Ruwald van der Merwe
- Born: 29 July 1998 (age 27) Rustenburg, South Africa
- Height: 1.89 m (6 ft 2 in)
- Weight: 110 kg (243 lb; 17 st 5 lb)
- School: Vastrap Primary School / Rustenburg High School
- University: University of the Free State

Rugby union career
- Position: Flanker / Number 8

Amateur team(s)
- Years: Team / Apps / (Points)
- -: UFS Shimlas

Senior career
- Years: Team / Apps / (Points)
- 2022–26: Pumas
- 2026–: Glasgow Warriors

= Ruwald van Der Merwe =

Ruwald van der Merwe (born 29 July 1998) is a South African rugby union player.

==Rugby Union career==

===Amateur career===

Van Der Merwe started playing rugby at Vastrap Primary School, before joining the school side at Rustenburg High School. He was spotted by Melusi Mthethwa, now South Africa's Under 20 coach, and was offered a bursary at the University of Free State where he could continue his rugby development.

He played for the University of the Free State rugby team, the FNB UFS Shimlas. He played in the Varsity Cup matches for the university side.

===Professional career===

He joined the Pumas in 2022. A year later the Pumas were in the Currie Cup final. In 2025, he captained the Pumas side to win the Currie Cup.
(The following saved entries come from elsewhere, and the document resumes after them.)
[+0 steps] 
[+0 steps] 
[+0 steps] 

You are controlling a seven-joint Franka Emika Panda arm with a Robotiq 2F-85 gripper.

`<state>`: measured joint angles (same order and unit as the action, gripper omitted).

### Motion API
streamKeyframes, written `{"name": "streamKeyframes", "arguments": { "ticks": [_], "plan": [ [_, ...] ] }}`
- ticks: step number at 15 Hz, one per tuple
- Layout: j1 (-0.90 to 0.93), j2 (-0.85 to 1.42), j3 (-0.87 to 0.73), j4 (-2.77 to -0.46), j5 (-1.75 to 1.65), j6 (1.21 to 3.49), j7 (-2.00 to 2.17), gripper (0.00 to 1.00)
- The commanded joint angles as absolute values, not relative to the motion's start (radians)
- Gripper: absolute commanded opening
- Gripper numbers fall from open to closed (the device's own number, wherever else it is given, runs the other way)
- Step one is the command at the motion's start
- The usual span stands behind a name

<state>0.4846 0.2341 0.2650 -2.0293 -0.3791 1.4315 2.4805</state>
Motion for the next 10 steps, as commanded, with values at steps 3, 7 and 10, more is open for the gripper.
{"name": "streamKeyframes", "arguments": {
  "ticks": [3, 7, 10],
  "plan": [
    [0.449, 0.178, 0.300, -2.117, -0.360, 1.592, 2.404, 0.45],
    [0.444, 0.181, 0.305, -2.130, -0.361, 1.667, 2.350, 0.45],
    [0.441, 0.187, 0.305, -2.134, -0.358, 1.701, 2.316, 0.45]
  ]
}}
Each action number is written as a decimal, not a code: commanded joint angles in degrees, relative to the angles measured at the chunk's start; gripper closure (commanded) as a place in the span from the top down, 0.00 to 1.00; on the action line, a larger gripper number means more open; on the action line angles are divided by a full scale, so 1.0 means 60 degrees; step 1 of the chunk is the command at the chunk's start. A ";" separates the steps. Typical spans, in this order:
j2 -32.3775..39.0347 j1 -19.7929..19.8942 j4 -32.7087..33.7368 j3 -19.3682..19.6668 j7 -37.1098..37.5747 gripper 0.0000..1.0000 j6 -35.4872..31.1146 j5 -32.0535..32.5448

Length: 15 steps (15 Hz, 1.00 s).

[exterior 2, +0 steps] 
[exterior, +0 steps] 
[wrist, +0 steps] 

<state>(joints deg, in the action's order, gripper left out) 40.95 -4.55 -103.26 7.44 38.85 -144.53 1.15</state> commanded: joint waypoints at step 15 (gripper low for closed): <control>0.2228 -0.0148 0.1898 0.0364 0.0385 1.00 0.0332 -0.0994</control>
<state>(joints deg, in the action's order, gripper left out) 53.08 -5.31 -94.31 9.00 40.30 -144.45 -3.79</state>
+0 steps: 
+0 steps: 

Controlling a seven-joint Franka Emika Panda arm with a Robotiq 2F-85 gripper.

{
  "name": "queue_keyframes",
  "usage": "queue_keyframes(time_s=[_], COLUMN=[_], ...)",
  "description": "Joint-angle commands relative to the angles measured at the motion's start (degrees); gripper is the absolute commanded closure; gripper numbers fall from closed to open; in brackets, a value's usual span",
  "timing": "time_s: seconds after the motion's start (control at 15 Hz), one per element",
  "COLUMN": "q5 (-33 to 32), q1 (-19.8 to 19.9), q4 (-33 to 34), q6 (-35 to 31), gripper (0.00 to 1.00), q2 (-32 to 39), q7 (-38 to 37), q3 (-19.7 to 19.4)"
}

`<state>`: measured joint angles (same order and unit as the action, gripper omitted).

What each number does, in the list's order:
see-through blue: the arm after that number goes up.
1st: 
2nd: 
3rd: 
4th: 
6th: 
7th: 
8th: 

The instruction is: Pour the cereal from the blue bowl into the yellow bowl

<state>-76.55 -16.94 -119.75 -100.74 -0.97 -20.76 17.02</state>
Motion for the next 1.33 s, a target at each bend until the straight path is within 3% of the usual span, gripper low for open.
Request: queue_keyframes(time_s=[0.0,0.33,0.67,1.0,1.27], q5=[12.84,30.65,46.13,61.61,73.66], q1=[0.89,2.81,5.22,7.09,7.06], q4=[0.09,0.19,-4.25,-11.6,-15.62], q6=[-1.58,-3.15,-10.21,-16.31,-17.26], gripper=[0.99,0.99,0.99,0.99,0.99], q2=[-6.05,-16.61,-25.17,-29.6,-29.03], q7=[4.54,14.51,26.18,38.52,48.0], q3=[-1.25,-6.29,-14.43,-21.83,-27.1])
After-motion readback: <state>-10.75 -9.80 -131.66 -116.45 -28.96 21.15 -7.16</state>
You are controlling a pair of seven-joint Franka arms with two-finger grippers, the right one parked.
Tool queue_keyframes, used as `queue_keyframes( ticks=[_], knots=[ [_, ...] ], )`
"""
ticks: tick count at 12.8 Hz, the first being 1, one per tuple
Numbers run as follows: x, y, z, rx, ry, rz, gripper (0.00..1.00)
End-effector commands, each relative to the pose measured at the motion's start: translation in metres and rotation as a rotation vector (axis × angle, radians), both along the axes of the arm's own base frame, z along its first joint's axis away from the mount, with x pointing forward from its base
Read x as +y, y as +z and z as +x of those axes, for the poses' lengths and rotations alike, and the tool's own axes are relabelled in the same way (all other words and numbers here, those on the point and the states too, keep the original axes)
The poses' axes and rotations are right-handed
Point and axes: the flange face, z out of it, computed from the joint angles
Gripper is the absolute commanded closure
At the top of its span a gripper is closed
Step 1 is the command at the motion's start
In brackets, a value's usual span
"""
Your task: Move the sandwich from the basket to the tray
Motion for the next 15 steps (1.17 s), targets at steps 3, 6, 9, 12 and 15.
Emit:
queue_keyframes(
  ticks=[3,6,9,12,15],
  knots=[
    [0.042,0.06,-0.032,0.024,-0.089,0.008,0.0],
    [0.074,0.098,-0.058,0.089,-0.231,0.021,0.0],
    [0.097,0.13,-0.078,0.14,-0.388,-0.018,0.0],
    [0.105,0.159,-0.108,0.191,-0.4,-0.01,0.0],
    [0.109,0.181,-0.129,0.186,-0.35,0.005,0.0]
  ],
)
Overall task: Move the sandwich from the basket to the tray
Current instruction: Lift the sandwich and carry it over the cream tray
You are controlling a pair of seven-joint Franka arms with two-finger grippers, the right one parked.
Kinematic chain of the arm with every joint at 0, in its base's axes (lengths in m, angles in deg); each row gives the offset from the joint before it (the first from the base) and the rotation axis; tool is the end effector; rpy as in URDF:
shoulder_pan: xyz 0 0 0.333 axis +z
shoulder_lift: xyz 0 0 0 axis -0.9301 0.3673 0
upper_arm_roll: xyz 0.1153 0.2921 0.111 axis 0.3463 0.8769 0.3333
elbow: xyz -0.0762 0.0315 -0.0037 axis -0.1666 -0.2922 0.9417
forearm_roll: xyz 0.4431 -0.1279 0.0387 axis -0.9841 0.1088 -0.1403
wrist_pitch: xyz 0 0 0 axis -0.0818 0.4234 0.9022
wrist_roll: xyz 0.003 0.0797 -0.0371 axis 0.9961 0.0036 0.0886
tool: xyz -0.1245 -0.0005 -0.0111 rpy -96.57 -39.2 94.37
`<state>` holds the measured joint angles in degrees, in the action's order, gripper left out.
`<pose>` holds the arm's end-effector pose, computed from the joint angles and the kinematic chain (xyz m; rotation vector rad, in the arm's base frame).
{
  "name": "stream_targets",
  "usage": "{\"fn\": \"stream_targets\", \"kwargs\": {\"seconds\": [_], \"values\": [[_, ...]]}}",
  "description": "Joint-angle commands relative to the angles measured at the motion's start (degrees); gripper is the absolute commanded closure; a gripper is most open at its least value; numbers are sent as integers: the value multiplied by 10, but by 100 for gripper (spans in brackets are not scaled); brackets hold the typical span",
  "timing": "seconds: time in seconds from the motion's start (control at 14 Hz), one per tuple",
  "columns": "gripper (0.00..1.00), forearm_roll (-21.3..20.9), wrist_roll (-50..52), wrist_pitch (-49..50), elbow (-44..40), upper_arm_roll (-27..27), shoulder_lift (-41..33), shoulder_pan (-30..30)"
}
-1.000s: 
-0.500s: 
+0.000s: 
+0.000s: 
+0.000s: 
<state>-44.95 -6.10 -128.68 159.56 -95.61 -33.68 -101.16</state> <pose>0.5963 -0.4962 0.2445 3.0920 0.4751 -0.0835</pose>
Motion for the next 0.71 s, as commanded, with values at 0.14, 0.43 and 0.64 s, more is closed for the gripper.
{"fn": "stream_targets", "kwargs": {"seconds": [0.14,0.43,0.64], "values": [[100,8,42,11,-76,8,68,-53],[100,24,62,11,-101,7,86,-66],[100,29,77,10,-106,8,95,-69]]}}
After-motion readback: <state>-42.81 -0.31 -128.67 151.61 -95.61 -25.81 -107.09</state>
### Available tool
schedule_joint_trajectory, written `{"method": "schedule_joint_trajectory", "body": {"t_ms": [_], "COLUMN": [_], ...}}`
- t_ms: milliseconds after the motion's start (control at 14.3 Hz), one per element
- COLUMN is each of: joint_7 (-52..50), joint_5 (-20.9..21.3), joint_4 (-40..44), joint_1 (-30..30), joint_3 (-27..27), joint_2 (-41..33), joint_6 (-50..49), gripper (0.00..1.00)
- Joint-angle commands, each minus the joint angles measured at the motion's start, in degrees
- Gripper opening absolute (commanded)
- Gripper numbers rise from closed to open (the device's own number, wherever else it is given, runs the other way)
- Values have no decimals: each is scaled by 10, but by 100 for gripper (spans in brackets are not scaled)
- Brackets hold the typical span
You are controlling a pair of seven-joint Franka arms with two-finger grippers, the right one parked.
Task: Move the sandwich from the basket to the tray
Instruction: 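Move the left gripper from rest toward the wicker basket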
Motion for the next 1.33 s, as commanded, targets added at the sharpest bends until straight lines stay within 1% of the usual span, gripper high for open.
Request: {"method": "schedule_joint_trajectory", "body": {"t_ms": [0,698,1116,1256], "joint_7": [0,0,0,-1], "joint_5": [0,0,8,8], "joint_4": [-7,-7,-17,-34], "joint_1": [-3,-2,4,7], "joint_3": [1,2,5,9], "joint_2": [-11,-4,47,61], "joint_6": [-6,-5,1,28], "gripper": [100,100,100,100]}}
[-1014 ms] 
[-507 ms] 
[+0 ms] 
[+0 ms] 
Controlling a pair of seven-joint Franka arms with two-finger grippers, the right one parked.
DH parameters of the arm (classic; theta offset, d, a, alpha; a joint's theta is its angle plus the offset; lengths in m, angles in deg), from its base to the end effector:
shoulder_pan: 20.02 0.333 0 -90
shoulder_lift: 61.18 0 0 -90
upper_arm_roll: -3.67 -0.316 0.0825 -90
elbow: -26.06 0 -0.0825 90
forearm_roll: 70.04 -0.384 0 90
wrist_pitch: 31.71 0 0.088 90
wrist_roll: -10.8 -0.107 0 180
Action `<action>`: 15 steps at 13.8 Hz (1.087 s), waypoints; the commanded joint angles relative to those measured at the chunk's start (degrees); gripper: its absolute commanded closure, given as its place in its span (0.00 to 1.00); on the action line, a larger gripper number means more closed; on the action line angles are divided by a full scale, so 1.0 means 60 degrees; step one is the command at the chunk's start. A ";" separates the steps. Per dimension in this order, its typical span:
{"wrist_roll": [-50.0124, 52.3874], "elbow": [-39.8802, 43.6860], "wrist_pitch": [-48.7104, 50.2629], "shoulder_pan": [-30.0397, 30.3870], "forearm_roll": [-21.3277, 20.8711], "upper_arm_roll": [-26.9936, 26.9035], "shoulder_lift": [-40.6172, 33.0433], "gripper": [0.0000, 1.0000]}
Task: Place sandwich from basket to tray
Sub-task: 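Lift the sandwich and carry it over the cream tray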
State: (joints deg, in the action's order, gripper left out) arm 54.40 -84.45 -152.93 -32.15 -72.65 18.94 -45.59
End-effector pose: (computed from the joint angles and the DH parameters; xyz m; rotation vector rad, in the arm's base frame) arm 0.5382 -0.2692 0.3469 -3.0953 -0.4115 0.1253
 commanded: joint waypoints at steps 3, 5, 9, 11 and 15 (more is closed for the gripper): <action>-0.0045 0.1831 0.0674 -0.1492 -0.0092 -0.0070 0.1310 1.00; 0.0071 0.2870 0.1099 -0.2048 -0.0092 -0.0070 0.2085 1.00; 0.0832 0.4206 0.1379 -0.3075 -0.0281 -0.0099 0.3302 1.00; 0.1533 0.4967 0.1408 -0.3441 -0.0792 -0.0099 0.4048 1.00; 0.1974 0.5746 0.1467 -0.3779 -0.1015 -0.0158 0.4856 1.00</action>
On 31 March 2026 Glasgow Warriors announced they had signed Van Der Merwe on a two year deal starting the season 2026-27. Prior to his signing it was revealed that he called the one time Warriors stalwart and fan favourite Henco Venter. Venter said 'I told him he must take it with both hands. It will be the best decision for his rugby career and in his life.' Van Der Merwe revealed that Venter: 'had nothing but great things to say about the club and life in Glasgow'.